With all of this in mind, we’ve spent a good deal of this quarter working to position portfolios for continued volatility. In particular, we have been developing methods to allow market volatility to better inform, and add higher conviction to, our portfolio management decisions. Though we are long-term investors, we believe that short-term market swings, especially of the kind seen recently, can yield compelling opportunities to cull or add to specific positions. While this has been our focus on the equity side, we have also been working to adjust our fixed income allocations to this environment. Specifically, given the likelihood of continued loose monetary policy, we have felt it prudent to add U.S. duration to the portfolio. At the same time, we’ve also become more selective about how we obtain exposure to corporate credit and emerging markets, given the volatility we’ve encountered. While we expect this volatility to persist, we are confident in our ability to react, regardless of what this highly fluid market environment may have in store.


As always, we welcome your thoughts, and greatly appreciate your support and trust.


Legal Information and Disclosures


This memorandum expresses the views of the authors as of the date indicated and such views are subject to change without notice.
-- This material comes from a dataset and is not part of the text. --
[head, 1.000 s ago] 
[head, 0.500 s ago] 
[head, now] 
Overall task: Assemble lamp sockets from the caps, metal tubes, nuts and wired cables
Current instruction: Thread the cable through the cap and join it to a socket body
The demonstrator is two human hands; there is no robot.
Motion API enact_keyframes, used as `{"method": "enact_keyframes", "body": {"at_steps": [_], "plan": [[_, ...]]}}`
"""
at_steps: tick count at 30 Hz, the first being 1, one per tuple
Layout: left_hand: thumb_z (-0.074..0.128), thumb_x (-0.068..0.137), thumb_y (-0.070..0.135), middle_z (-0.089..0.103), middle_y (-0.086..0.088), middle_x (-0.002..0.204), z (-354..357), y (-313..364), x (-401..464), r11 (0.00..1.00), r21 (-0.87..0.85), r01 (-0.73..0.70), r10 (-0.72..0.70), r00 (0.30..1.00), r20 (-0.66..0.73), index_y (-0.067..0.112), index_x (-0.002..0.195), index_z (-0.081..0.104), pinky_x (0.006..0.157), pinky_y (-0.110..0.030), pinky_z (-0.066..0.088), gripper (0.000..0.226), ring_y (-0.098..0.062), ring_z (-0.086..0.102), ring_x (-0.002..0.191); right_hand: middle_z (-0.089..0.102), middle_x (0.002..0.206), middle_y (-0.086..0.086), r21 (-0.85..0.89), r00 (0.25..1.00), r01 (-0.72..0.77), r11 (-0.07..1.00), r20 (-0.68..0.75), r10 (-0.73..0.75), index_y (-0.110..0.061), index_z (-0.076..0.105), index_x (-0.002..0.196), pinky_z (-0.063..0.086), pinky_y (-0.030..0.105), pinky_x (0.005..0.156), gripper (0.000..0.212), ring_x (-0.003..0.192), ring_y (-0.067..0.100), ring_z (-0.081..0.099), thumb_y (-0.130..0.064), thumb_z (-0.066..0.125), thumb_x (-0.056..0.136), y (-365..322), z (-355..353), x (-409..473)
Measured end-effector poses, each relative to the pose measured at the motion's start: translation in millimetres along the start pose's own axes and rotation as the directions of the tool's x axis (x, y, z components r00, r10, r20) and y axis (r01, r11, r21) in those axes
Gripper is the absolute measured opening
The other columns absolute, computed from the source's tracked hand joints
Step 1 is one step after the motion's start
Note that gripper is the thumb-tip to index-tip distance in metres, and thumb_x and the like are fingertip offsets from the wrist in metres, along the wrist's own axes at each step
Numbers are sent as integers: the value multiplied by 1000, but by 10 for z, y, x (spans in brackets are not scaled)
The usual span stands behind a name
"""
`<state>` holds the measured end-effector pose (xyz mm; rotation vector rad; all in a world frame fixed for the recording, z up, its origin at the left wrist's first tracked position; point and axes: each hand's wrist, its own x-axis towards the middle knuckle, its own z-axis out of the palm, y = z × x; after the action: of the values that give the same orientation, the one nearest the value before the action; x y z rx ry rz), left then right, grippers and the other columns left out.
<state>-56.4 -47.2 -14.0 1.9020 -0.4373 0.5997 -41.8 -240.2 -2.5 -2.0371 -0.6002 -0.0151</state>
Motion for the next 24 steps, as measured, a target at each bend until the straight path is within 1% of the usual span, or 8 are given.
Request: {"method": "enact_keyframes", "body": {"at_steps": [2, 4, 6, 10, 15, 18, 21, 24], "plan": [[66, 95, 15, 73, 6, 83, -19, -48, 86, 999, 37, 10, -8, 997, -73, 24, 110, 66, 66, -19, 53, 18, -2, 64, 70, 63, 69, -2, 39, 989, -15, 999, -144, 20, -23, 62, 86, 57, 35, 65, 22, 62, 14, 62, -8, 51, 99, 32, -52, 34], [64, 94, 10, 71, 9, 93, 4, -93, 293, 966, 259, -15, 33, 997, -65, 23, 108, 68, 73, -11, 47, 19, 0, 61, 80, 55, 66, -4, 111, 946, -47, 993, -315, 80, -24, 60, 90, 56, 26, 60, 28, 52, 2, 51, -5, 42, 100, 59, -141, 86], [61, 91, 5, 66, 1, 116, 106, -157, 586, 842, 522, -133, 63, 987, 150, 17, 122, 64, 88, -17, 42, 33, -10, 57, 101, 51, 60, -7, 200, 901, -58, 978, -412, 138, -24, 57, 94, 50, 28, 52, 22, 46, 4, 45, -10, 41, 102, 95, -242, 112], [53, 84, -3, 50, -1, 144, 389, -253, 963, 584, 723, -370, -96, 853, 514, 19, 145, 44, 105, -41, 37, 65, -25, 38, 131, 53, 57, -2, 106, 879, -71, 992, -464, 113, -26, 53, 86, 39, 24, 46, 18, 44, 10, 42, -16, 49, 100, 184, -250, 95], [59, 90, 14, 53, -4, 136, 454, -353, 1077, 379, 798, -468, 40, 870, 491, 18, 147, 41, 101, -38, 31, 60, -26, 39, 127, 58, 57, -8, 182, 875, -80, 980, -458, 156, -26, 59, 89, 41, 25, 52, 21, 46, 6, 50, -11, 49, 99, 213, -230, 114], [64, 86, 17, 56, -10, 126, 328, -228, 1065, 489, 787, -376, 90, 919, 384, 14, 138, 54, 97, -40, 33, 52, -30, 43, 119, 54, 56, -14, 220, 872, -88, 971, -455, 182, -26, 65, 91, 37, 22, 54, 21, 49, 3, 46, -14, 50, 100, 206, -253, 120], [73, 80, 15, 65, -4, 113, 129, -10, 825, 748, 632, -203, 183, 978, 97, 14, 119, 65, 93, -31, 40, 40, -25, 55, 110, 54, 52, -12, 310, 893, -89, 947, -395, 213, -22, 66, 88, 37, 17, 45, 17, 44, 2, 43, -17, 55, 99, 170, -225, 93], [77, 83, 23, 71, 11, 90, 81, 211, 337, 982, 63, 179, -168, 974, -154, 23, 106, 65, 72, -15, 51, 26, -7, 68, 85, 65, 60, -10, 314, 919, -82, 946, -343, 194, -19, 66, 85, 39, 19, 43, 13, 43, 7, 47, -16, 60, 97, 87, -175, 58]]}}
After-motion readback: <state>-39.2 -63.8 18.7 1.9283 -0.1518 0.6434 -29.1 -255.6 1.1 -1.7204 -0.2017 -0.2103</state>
Drum Hill Capital, LLC (“Drum Hill Capital”) has no duty or obligation to update the information contained herein. Further, Drum Hill Capital makes no representation, and it should not be assumed, that past investment performance is an indication of future results. Moreover, wherever there is the potential for profit there is also the possibility of loss. This memorandum is being made available for educational purposes only and should not be used for any other purpose. The information contained herein does not constitute and should not be construed as an offering of advisory services or an offer to sell or solicitation to buy any securities or related financial instruments in any jurisdiction. Certain information contained herein concerning economic trends and performance is based on or derived from information provided by independent third-party sources. Drum Hill Capital believes that the sources from which such information has been obtained are reliable; however, it cannot guarantee the accuracy of such information and has not independently verified the accuracy or completeness of such information or the assumptions on which such information is based. This memorandum, including the information contained herein, may not be copied, reproduced, republished, or posted in whole or in part, in any form without the prior written consent of Drum Hill Capital, LLC.